The Vicar's Widow

“Yes, yes, I take your meaning,” she said with a dismissive flick of her wrist. “It seems as if my reputation has taken a rather strange turn, for reasons I am happily ignorant.”


Frankly, Darien had wondered about that—oh honestly, when it came to Kate, he wondered about everything. What did she eat? When did she sleep? How did she look with her hair completely unbound and mussed? Did her sleepy morning eyes still shimmer with her spirit? What books did she read? What thoughts did she have? Who did she love?

“Do you miss him?” he suddenly blurted, and mentally kicked himself for voicing the question aloud.

To her credit, Kate did not seem either appalled or surprised. She put aside her plate and girlishly lay back on the pillows, rolling onto her belly. “I missed him terribly at first,” she said, looking out at the rain. “But I don’t think of him as often now.” She glanced at Darien from the corner of her eye. “Do you think me horrible?”

“Not in the least,” he assured her. “Time has a rather cruel way of marching on.”

“Yes, rather determinedly, I’ve noticed. I still think of Richard, I do. And I treasure the time that we had. But it seems that as of late, there is someone else occupying my thoughts.”

Darien stilled. “Is there?”

“There is,” she said, smiling again, lifting her funny walking boots above her knees.

“Not Connery, I should hope.”

She laughed lightly and rolled onto her side, propping her hand beneath her head, “It’s hardly Connery. The man is intolerable.”

Darien put his plate aside and calmly wiped his mouth with a linen napkin as he considered that. “Then might I be so bold as to inquire?”

She laughed, put her hand reassuringly on his forearm. “Can you not guess, my lord? After all, I turned the other gentlemen away.”

The gentle, lusty timbre of her voice wrapped around him, and Darien impulsively reached for her hand. But Kate startled him by catching his hand in hers, her long, delicate fingers closing tightly around his.

“Can’t you guess?”

The question sent a white-hot bolt of lightning through his body. Darien’s blood was churning; he felt as if he was being swept away, carried off by the stream of her voice. She suddenly sat up, took his hand firmly in hers and laid it in her lap. With her other hand, she traced the lines of his palm, slowly to his wrist, and then back again, to the forefinger, her touch scorching him as she moved. It seemed minutes, if not hours, before she shifted her gaze from his face to his eyes. “Shall I tell you your future?”

“Not,” he said hoarsely, “unless you are in it.”

Her gaze calmly roamed his face. “Do you truly want me in it?”

“I want you, Kate,” he confessed in a gruff whisper. “Is it not obvious to you by now? I’ve wanted you for my own the moment I laid eyes on you. I’ve wanted you so long and hard that my body aches with it.”

She gazed at his lips for a moment. “Those words,” she said, “which you speak so carelessly, are a salve to my wounded heart.” She lifted her gaze to his, her green eyes almost the color of the ivy that grew along the riverbank. “But I fear for my heart, sir. I fear it will not withstand another blow. You will please forgive me, then, if I ask if I am the only one to whom such poetic and . . . stirring words have been spoken?”

Darien impulsively grasped her hand, leaned down to kiss her palm, his lips lingering there, wondering how in God’s name he might convince her of what was in his heart. But then Kate withdrew her hand and laid it tenderly against his cheek, and Darien lost all reason.

He reached for her, seized her, really, and pulled her hard to him, then bore her down into the cushions. He pressed his mouth against her cheek, then her eyes, and slid to her lips, drinking in the wine she had drunk, the saltiness of the roasted chicken. He felt the succulent surface of her lips and held fast there, relishing the feel of her in his arms.
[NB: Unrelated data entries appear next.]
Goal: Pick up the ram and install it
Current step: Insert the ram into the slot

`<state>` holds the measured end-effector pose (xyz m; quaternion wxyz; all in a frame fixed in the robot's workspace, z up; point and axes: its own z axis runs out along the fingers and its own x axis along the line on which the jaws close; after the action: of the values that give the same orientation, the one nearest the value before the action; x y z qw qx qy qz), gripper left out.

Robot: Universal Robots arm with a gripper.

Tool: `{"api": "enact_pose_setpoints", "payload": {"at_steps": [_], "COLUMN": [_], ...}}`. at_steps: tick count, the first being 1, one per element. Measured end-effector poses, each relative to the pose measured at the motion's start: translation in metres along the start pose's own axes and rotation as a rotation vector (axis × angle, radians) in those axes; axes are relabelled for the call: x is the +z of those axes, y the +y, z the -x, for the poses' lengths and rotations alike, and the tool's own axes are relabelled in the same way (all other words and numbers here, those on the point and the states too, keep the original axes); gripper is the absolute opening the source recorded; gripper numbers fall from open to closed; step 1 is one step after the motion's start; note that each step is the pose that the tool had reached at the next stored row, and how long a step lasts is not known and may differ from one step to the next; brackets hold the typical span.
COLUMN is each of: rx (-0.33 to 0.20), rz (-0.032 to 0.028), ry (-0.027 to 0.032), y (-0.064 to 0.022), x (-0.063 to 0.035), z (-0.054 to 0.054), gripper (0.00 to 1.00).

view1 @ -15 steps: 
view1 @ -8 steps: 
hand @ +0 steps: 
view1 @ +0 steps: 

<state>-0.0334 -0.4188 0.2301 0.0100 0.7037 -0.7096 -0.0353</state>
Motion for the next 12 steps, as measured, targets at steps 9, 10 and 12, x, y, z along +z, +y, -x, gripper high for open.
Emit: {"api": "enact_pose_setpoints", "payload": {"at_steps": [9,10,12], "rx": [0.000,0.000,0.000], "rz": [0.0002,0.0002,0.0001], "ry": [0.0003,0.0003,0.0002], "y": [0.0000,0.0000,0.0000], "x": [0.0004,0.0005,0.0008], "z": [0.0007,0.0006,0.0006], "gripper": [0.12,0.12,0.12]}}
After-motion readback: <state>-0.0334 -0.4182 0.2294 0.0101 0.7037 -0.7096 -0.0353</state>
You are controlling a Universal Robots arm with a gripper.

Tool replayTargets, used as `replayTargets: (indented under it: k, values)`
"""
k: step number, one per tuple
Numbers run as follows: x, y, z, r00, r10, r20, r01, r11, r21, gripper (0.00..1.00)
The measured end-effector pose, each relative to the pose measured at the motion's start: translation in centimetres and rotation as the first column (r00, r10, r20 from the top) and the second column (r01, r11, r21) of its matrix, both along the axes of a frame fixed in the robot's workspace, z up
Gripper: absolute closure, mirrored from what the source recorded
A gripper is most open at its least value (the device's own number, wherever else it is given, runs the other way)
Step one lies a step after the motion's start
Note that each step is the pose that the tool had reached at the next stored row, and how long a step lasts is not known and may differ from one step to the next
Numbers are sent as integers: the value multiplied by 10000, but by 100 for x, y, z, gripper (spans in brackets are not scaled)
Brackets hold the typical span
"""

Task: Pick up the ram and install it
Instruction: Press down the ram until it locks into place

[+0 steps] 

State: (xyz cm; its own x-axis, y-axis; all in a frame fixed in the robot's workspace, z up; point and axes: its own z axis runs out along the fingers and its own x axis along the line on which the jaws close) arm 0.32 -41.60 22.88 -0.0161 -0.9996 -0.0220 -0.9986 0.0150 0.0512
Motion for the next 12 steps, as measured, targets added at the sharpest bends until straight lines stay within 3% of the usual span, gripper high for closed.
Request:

“Only you, Kate. It has been only you these last few years,” he said hoarsely. “I bare my soul to you now. I’ll not tease you about something so important as this.”

It was Kate who moved first, Kate whose fair lips parted slightly, Kate’s tongue that dipped between his lips to touch him. And then Darien was falling, drifting down like a feather onto the field of gold where she pushed him.

He rolled onto his back, bringing Kate with him, on top of him, his hands on either side of her head, his lips covering hers, and her face, her ears, and neck. He devoured her soft lips, inch by extraordinary inch. Then he tasted the inside of her mouth, reveled in the feel of her teeth, her tongue, and the sweet, smooth flesh of her mouth. One hand fell to the slender column of her neck, drifted down to the wool cloth that covered her bosom, cupping the pliant weight of her breast before fumbling with the dozens of small buttons that kept her from him.